Batiken von Lisa Kokin

21. November–23. Dezember 1984
Eröffnung: 20. November 1984

Ausstellung
Mappe
Filmveranstaltungen

Ort(e): Galerie Franz Mehring, Mehringplatz 7

Künstler_innen

Lincoln Cushing, Cordelia Dilg, Rainer Hachfeld, Lisa Kokin, Doug Minkler, Malaguia Montoya

Arbeitsgruppe

Bruce Kaiper, Matthias Reichelt, Paul Schreiner, Reinhard Schultz

Übernahmen durch Kulturamt Erlangen, Kunstverein Ingolstadt

Aus der Pressemitteilung:
“Den Schwerpunkt der Ausstellung bilden 24 Batiken der US-amerikanischen Künstlerin Lisa Kokin aus Oakland, die 1982 (El Salvadorserie) bzw. 1983-84 (Nicaragua-Serie) entstanden. Teile der zweiten Serie wurden 1983 erstmals im Casa Fernando Cordillo in Managua gezeigt. ‘Durch diese Serie’, schrieb Lisa Kokin, ‘hoffe ich, den Menschen in den Vereinigten Staaten die Wärme, Würde und Integrität der Menschen in Nicaracua, ihre Hoffnung auf Frieden und die Chance, ihr Land wieder aufbauen zu können, zu vermitteln.’

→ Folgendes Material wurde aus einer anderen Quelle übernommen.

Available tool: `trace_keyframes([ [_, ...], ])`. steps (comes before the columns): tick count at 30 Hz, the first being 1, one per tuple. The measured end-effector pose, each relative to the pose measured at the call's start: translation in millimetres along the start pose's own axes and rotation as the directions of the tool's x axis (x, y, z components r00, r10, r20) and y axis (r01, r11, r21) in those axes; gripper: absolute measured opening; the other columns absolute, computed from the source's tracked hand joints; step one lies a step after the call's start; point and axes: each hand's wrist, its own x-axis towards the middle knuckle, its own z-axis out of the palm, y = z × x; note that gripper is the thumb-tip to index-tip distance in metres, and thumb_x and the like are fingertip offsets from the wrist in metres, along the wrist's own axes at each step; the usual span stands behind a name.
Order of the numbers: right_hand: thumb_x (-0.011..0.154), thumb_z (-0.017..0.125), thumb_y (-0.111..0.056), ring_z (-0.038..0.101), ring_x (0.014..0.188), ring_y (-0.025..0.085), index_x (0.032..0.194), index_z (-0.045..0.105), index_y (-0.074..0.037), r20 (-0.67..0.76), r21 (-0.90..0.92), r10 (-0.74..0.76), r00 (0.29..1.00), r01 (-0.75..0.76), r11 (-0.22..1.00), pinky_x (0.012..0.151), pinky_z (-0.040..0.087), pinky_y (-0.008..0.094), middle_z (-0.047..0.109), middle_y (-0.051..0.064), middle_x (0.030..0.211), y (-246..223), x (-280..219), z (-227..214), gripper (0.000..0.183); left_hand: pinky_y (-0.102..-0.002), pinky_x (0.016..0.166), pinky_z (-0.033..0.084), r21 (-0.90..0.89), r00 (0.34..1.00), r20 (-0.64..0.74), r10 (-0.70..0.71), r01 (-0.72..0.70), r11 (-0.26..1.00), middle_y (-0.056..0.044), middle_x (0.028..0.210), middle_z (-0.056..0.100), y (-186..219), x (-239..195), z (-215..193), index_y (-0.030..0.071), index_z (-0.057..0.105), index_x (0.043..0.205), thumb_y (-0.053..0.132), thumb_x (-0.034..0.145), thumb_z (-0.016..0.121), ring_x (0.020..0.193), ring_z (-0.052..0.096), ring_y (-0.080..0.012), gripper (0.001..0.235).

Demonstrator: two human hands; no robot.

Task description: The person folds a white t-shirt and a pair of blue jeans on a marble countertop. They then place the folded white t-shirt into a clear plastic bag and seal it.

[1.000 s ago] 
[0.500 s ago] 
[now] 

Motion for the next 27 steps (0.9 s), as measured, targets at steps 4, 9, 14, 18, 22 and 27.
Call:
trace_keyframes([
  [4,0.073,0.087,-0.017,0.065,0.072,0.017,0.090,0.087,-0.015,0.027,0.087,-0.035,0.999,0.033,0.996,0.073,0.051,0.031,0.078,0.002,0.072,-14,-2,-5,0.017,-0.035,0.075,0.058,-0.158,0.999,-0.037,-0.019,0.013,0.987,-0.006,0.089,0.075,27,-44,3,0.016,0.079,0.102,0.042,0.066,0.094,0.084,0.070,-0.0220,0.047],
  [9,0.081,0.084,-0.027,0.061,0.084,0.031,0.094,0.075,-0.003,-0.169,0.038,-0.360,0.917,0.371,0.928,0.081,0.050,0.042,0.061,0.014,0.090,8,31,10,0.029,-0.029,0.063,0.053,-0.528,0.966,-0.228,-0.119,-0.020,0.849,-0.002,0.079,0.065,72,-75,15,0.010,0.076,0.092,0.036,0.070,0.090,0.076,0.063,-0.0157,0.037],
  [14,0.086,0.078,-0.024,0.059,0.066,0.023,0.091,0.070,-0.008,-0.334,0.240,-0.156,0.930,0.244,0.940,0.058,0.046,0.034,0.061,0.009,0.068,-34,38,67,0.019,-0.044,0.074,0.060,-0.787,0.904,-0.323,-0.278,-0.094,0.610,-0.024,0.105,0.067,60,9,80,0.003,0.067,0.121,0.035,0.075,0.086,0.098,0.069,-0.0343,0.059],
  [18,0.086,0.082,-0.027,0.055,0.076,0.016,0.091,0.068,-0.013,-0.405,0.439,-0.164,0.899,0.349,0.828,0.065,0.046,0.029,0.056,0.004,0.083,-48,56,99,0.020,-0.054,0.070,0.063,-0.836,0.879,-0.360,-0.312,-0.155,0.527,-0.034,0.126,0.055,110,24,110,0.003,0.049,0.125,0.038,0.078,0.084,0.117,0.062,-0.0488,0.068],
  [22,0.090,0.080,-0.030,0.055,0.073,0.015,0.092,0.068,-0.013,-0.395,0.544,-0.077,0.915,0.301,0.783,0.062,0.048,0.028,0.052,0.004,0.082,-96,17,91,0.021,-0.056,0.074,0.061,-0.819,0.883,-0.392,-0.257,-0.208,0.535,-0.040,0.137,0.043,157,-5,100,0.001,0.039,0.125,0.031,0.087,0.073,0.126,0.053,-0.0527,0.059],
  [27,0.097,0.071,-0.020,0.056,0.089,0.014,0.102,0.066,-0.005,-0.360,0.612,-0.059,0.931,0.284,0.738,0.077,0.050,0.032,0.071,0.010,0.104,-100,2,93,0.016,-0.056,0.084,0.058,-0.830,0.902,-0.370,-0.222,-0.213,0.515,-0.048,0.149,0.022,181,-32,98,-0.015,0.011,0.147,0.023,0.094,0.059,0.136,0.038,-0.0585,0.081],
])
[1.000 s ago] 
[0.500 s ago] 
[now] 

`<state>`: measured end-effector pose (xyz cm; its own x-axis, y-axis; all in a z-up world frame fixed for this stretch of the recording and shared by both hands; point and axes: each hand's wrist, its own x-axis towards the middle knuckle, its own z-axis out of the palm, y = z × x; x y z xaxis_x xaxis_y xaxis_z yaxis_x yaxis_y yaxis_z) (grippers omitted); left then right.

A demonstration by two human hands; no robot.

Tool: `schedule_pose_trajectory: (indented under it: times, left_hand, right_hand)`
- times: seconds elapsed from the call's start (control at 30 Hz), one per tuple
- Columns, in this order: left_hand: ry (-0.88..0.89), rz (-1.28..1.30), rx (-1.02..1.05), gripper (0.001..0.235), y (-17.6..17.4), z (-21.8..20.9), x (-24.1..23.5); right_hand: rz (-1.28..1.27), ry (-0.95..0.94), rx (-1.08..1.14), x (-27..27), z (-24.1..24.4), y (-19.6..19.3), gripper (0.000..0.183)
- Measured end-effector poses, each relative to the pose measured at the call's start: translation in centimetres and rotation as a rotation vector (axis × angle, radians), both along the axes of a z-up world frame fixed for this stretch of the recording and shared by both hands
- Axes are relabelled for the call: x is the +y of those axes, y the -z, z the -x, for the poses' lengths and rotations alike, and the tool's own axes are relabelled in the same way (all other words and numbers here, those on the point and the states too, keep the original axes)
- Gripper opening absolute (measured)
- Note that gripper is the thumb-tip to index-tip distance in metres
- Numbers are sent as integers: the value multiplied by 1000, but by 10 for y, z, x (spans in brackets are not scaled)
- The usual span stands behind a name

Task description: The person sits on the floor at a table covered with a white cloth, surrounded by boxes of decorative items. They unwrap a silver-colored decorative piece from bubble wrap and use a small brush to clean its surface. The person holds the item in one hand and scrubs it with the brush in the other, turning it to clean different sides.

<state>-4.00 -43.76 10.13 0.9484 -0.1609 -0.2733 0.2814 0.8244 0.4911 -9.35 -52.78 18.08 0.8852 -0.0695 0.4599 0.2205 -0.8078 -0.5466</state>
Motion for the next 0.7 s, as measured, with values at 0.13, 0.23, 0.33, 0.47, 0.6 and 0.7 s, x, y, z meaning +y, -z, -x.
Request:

Die Ausstellung versteht sich als ein Beitrag zum Kampf um Freiheit und soziale Gerechtigkeit in Mittelamerika, als Teil der internationalen Solidaritätsbewegung mit den Völkern von Nicaragua und El Salvador angesichts einer wachsenden Bedrohung durch direktes militärisches Eingreifen der U.S.A., die in die Auseinandersetzungen bereits massiv verwickelt sind - neben den Batiken werden noch eine Reihe von Grafiken verschiedener amerikanischer Künstler sowie Fotos von Cordelia Dilge gezeigt.”

Pressestimmen

Die Wahrheit, 24.11.1984 (Iris Billaudelle)
“Lisa Kokin ist aus Oakland, also US-Amerikanerin. Was bringt eine amerikanische Künstlerin dazu, sehr klar und unmissverständlichn Stellung zu beziehen zur Interventionspolitik ihrer Regierung? Was will sie erreichen? Sie sieht die Lage in Nikaraua als außerordentlich kompliziert und gefährlich und hofft, Diskussionen auszulösen, Betroffenheit und Nachdenken zu erregen.”